- Problem statement: What is needed is the number of lines in the data below that include "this", stated by itself.

- Provided entries:
-=-=-

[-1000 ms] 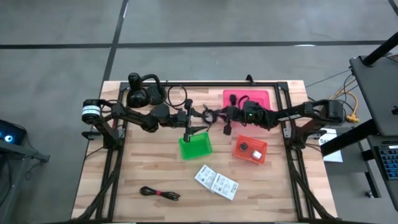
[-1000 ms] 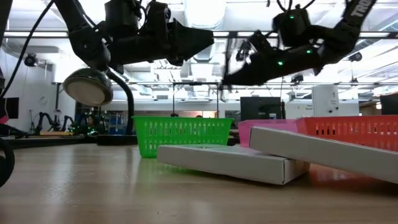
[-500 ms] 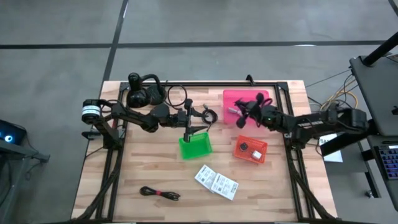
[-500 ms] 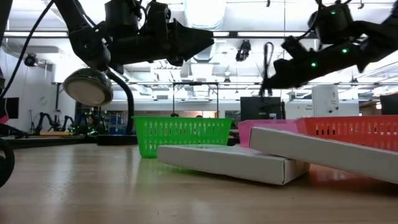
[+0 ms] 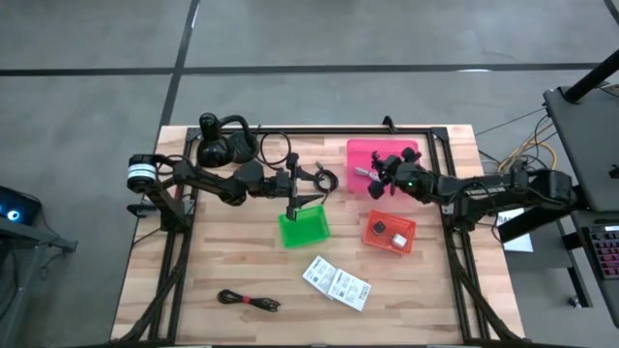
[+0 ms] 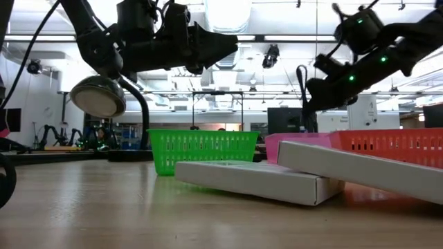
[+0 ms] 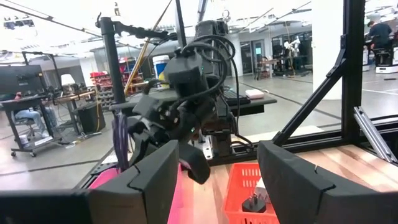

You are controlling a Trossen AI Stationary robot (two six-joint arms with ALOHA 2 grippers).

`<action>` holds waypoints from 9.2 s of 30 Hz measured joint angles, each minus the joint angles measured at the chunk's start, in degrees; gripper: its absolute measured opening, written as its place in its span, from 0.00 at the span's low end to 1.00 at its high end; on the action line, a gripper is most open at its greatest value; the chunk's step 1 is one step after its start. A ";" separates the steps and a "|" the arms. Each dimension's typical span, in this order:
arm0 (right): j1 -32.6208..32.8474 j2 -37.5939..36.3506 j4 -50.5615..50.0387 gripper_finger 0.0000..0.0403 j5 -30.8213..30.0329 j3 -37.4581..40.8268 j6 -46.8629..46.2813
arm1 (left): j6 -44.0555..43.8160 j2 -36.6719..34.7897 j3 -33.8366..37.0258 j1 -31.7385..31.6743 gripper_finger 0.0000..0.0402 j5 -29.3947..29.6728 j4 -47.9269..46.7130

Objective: Pick and place items into bin
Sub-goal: Put the blue charger cable into the pink bin, then put the top black charger cable into the pink bin

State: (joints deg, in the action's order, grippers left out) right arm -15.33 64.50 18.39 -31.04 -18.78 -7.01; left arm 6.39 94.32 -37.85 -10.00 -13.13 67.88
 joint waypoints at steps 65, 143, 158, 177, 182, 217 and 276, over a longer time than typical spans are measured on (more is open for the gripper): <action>-0.14 14.59 -9.16 0.32 -16.94 -12.61 -4.14 | -0.06 0.04 0.72 -0.04 0.51 0.00 -1.53; 1.31 -11.84 25.20 0.21 57.97 9.98 22.67 | -19.66 12.66 -28.02 -10.29 0.51 14.64 -71.87; 1.31 -11.84 25.12 0.20 57.98 9.98 22.67 | -20.52 16.17 -28.65 -10.54 0.51 14.48 -71.39; 1.31 -11.82 25.10 0.19 58.00 9.98 22.65 | -17.79 18.84 -29.05 -10.69 0.35 14.30 -69.31; 1.31 -11.80 25.12 0.19 58.00 9.98 22.65 | -15.81 18.82 -29.03 -10.69 0.16 14.32 -69.36; 1.33 -9.72 22.25 0.30 47.46 9.98 20.88 | -3.33 3.51 -29.09 -8.65 0.01 14.73 -66.97; 1.31 3.63 33.19 0.55 37.02 1.33 8.88 | 31.08 3.93 -22.79 6.01 0.00 39.58 -28.90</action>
State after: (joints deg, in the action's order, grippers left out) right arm -14.02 68.14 51.58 5.98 -17.45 1.86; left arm 37.47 98.26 -60.63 -3.99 26.46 38.98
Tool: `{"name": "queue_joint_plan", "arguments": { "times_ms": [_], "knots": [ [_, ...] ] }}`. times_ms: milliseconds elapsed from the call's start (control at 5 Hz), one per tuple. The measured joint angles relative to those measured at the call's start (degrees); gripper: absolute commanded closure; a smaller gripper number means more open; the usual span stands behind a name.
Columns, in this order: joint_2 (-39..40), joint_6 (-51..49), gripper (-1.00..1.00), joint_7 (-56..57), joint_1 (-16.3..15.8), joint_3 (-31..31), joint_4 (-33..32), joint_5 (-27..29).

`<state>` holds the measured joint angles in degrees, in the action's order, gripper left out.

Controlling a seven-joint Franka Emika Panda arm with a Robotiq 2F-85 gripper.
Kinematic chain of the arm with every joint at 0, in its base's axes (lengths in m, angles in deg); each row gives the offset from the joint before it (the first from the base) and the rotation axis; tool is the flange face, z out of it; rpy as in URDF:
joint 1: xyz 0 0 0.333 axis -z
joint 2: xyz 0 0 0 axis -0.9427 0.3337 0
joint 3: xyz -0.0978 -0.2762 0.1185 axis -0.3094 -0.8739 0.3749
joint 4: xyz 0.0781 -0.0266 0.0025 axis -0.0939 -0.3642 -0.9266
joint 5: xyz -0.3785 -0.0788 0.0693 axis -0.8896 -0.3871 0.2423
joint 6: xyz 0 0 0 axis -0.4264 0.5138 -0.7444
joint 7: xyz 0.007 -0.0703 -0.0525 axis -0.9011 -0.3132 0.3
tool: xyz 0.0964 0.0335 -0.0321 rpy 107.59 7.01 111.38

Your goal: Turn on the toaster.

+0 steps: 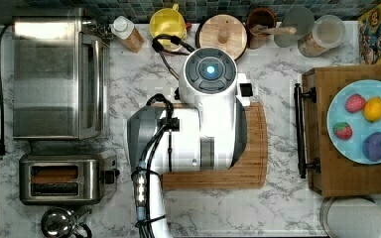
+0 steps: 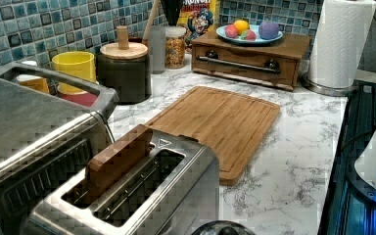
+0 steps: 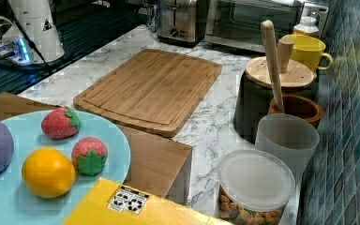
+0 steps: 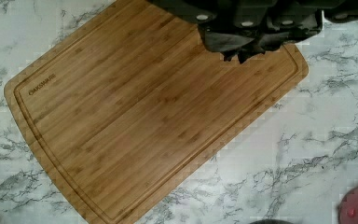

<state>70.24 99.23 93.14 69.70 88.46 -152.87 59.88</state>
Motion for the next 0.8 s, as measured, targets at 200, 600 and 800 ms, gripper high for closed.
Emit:
{"name": "queue_joint_plan", "arguments": {
  "times_ms": [200,600,800],
  "knots": [
    [0.3,0.1,1.00,0.0,-0.1,0.1,-0.1,0.0],
    [0.8,2.5,1.00,2.5,-0.6,-0.3,-1.7,1.5],
    [-0.6,6.0,1.00,7.1,-0.8,0.5,-4.8,1.6]
  ]
}}
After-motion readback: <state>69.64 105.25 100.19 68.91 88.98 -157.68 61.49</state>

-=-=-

- Answer box: 2